Coordinated outrage
Suddenly it is the common tar brush of the GOP: “mob rule.” I cannot offer an exhaustive count of those lately employing the phrase, but it is clearly the majority’s cynically deployed tactical label. One imagines a private caucus to coordinate their remarks. They want citizens and voters to fear, not just despise, those who oppose Judge Kavanaugh.
In a single interview, Senator Cotton wishes us to see a likeness of the Kavanaugh resistance to Stalinist show trials (communist) and to the McCarthy hearings (virulently and dementedly anti-communist). Surely the senator, or those paraphrasing his remarks, knows that both comparisons are absurd, hysterically overstated. No one in Washington has been disappeared or shot over this court nomination, and even the judge, whose reputation has certainly suffered some dents, has not been blacklisted with the devastating effects visited upon Joseph McCarthy’s targets.

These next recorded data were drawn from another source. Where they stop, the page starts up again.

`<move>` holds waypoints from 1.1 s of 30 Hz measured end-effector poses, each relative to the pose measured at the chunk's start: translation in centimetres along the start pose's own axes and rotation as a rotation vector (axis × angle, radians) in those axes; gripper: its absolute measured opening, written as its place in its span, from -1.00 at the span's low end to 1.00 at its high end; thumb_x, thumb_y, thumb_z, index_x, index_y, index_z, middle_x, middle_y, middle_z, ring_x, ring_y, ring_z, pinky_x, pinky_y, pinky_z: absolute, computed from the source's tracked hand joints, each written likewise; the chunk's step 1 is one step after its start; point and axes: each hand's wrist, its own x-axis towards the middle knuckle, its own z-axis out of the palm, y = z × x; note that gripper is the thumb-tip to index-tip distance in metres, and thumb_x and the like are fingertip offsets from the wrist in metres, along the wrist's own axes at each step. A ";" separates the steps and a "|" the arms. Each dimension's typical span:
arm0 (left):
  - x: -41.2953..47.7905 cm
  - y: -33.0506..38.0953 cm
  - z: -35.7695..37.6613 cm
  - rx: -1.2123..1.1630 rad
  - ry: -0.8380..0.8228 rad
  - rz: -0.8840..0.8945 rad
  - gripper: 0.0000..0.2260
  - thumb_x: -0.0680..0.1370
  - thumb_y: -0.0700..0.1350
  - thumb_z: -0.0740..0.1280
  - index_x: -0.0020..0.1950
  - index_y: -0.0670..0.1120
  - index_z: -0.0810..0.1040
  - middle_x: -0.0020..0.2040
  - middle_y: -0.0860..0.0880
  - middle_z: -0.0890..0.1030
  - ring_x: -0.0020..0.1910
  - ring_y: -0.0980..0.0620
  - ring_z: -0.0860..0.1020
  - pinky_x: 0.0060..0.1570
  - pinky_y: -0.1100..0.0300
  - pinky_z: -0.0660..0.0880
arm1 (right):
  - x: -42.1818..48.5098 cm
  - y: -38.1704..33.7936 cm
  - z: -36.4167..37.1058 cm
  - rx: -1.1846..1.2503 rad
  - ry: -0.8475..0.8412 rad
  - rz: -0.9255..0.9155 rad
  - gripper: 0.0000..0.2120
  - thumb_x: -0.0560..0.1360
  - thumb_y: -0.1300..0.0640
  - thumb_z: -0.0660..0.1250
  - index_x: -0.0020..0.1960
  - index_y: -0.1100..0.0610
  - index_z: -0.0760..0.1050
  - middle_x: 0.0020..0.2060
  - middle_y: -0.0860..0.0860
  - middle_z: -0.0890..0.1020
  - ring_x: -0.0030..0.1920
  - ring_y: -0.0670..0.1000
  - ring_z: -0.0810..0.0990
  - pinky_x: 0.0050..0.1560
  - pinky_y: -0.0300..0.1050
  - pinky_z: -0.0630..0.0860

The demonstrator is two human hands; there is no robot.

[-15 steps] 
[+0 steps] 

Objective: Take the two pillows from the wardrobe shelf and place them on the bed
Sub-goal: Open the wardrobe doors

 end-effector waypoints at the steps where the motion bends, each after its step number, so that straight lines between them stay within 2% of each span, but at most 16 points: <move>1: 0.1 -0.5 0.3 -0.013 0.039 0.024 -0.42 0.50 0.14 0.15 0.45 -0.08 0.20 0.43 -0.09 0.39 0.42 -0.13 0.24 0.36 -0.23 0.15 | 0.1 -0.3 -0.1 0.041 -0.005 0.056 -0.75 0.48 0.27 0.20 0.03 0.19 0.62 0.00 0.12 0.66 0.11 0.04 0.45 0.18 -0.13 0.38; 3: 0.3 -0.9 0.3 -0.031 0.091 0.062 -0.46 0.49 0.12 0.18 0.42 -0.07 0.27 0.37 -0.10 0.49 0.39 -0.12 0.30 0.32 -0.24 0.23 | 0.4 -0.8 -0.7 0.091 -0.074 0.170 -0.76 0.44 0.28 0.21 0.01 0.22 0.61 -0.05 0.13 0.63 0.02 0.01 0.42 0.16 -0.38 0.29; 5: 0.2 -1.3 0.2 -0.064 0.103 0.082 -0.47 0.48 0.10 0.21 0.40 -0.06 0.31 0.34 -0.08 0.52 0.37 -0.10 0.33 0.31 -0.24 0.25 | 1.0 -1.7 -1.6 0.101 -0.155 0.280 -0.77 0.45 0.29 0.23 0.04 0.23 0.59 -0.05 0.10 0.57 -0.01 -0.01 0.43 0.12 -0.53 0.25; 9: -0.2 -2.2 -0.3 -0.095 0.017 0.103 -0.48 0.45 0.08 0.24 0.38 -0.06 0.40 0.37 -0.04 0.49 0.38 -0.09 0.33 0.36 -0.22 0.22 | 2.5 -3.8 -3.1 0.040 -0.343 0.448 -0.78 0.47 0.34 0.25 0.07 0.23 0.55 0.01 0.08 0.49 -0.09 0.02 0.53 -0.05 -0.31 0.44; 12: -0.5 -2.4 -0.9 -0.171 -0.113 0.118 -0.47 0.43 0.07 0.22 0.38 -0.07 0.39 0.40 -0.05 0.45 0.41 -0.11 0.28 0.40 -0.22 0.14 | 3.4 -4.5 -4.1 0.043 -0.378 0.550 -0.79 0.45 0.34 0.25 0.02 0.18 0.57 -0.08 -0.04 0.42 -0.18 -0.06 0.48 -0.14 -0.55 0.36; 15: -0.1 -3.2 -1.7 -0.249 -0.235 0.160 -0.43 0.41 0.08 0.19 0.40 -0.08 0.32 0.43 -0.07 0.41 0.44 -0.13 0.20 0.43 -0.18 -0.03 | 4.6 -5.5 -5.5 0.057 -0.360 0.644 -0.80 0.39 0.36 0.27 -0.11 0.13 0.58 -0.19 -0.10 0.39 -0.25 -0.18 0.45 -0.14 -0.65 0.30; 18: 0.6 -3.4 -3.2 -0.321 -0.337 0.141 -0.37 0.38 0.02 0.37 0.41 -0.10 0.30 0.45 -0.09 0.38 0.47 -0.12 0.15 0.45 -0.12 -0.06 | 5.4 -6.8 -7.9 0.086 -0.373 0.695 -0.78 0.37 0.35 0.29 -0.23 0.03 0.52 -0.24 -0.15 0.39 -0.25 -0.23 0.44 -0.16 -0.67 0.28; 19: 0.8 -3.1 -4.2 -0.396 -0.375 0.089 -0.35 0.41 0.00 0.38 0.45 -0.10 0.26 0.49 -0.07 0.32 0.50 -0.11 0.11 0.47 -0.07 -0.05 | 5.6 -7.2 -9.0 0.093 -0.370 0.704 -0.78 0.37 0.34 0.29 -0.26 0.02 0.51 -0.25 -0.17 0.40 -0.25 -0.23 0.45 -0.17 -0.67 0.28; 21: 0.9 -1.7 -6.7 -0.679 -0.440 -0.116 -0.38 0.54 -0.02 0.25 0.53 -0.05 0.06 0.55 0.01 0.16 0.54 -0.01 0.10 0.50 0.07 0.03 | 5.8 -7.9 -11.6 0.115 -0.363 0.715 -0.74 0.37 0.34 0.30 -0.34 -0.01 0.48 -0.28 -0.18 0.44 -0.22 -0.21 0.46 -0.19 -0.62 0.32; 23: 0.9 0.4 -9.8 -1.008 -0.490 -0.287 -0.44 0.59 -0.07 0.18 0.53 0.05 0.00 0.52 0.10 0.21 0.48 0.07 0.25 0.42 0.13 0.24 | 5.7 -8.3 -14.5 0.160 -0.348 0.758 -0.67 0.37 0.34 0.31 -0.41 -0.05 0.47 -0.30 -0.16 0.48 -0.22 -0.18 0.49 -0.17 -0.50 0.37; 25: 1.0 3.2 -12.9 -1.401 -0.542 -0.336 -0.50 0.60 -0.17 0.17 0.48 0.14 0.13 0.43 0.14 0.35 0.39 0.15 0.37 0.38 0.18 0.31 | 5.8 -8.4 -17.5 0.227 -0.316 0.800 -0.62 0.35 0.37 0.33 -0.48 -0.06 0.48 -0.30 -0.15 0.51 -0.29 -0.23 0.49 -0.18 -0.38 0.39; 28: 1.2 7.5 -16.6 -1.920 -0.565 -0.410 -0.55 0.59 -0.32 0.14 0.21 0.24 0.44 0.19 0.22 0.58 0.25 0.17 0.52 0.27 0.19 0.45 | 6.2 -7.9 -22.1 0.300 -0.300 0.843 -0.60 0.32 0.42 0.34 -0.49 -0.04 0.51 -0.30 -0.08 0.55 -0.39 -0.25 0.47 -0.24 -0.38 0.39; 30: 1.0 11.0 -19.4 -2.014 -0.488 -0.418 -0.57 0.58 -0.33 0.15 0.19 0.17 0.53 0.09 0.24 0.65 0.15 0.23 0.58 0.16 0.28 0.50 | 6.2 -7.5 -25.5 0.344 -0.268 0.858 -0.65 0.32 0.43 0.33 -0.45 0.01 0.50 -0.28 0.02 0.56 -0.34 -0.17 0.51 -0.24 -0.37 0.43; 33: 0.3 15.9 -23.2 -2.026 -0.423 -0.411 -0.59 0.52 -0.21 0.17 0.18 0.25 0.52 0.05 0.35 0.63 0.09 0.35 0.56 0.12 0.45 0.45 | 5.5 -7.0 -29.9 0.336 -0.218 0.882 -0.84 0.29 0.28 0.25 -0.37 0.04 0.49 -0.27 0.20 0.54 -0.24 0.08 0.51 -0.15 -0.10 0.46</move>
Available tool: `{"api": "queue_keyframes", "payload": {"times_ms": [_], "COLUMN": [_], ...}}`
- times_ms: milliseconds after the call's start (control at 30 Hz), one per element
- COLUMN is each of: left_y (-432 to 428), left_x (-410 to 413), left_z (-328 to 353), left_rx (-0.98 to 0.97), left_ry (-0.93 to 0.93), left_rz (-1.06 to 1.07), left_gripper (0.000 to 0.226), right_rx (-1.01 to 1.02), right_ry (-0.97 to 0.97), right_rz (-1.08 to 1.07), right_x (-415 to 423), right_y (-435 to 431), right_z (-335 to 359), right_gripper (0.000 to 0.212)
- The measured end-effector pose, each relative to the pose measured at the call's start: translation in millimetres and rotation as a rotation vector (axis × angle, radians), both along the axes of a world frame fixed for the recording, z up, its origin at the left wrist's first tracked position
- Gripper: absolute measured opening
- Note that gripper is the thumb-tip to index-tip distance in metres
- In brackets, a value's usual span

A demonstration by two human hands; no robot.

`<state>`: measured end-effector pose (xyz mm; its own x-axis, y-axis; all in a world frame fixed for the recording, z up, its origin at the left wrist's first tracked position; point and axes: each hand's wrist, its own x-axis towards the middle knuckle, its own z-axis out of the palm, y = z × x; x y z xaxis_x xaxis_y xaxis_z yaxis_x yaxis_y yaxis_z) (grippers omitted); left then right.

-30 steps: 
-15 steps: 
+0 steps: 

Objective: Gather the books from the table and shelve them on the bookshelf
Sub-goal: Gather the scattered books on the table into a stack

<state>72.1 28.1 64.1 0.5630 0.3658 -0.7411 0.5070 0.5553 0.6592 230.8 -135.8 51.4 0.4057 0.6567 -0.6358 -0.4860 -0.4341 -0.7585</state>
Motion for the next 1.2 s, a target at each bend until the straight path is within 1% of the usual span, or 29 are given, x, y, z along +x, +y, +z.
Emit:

It is vitally important for the majority party to admit that dissent is an inalienable right of the American people, and that the abridgment of this right will not stand the people’s objection, just as it cannot stand constitutional examination. The judge’s life has left its record, which has not even now been deeply explored, and the American people are within their rights to question that record.
With conscious encouragement by “conservative” forces, civil rights and anti-war protesters were once subject to hate and fear, but the nation is certainly better for their efforts. The same can be said of abolitionists and supporters of suffrage. There must always be freedom to protest.
Karl Kimball’s letter offers a pun alluding to the confrontation of Jeff Flake in the Senate elevator, but it seems to me a hysterical shriek to characterize two or three women in an elevator door as “an outraged victim mob.” Like Republican senators’ indignation, this is too studied, too shrill, and too much.